* DATA RECORDS:
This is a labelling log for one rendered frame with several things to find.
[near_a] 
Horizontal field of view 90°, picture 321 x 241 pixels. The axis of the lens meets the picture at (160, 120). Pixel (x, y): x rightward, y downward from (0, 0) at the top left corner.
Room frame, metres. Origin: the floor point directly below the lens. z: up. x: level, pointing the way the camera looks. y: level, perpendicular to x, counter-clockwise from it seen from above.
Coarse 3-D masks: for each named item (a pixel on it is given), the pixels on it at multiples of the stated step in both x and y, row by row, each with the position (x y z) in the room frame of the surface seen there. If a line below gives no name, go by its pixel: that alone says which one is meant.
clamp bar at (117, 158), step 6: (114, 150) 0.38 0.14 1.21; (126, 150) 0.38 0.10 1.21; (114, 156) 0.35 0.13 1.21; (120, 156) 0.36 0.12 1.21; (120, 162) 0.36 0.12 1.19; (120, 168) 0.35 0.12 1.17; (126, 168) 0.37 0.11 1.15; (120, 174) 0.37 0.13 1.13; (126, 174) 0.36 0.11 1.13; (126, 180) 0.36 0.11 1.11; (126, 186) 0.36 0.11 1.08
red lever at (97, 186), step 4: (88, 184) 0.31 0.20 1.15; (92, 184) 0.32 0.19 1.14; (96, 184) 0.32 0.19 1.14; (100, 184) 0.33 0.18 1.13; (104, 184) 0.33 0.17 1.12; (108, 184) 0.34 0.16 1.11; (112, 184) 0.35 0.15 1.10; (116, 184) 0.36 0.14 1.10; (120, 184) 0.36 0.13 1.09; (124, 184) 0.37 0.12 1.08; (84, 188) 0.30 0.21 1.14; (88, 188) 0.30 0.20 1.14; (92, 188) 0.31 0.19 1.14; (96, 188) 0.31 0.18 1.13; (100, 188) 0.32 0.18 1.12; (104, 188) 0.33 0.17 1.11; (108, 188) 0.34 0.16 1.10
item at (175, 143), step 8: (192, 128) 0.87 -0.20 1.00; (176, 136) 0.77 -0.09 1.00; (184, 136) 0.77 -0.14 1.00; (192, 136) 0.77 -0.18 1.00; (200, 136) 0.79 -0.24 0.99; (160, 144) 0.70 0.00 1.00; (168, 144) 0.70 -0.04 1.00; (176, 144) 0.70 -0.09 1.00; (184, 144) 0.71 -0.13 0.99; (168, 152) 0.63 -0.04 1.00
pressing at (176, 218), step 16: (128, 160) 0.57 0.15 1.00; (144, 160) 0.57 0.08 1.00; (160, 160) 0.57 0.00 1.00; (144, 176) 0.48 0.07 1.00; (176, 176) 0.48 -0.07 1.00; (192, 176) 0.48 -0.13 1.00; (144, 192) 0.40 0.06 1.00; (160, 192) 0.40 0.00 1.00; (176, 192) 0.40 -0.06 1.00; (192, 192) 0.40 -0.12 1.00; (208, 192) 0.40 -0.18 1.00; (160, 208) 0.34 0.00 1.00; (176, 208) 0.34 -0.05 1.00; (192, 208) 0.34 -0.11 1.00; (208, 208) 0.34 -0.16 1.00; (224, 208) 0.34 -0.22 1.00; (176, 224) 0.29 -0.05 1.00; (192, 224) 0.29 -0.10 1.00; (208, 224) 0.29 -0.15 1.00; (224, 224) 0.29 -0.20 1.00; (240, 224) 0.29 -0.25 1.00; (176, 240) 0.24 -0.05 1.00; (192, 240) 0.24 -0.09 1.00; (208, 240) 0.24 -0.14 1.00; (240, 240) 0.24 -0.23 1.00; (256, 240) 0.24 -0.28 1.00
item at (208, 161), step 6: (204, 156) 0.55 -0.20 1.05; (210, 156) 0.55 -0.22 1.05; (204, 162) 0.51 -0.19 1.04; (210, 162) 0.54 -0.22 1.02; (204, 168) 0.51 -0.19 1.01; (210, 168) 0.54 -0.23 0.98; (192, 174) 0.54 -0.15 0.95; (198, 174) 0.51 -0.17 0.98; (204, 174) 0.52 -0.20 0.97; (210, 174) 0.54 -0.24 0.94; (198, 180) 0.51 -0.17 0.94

* WORK TO BE COMPLETED: Repeat the data above starting at the line with "item at (175, 143), step" and ending at its last line, exactly, with no other lines.

* ANSWER BOX:
item at (175, 143), step 8: (192, 128) 0.87 -0.20 1.00; (176, 136) 0.77 -0.09 1.00; (184, 136) 0.77 -0.14 1.00; (192, 136) 0.77 -0.18 1.00; (200, 136) 0.79 -0.24 0.99; (160, 144) 0.70 0.00 1.00; (168, 144) 0.70 -0.04 1.00; (176, 144) 0.70 -0.09 1.00; (184, 144) 0.71 -0.13 0.99; (168, 152) 0.63 -0.04 1.00
pressing at (176, 218), step 16: (128, 160) 0.57 0.15 1.00; (144, 160) 0.57 0.08 1.00; (160, 160) 0.57 0.00 1.00; (144, 176) 0.48 0.07 1.00; (176, 176) 0.48 -0.07 1.00; (192, 176) 0.48 -0.13 1.00; (144, 192) 0.40 0.06 1.00; (160, 192) 0.40 0.00 1.00; (176, 192) 0.40 -0.06 1.00; (192, 192) 0.40 -0.12 1.00; (208, 192) 0.40 -0.18 1.00; (160, 208) 0.34 0.00 1.00; (176, 208) 0.34 -0.05 1.00; (192, 208) 0.34 -0.11 1.00; (208, 208) 0.34 -0.16 1.00; (224, 208) 0.34 -0.22 1.00; (176, 224) 0.29 -0.05 1.00; (192, 224) 0.29 -0.10 1.00; (208, 224) 0.29 -0.15 1.00; (224, 224) 0.29 -0.20 1.00; (240, 224) 0.29 -0.25 1.00; (176, 240) 0.24 -0.05 1.00; (192, 240) 0.24 -0.09 1.00; (208, 240) 0.24 -0.14 1.00; (240, 240) 0.24 -0.23 1.00; (256, 240) 0.24 -0.28 1.00
item at (208, 161), step 6: (204, 156) 0.55 -0.20 1.05; (210, 156) 0.55 -0.22 1.05; (204, 162) 0.51 -0.19 1.04; (210, 162) 0.54 -0.22 1.02; (204, 168) 0.51 -0.19 1.01; (210, 168) 0.54 -0.23 0.98; (192, 174) 0.54 -0.15 0.95; (198, 174) 0.51 -0.17 0.98; (204, 174) 0.52 -0.20 0.97; (210, 174) 0.54 -0.24 0.94; (198, 180) 0.51 -0.17 0.94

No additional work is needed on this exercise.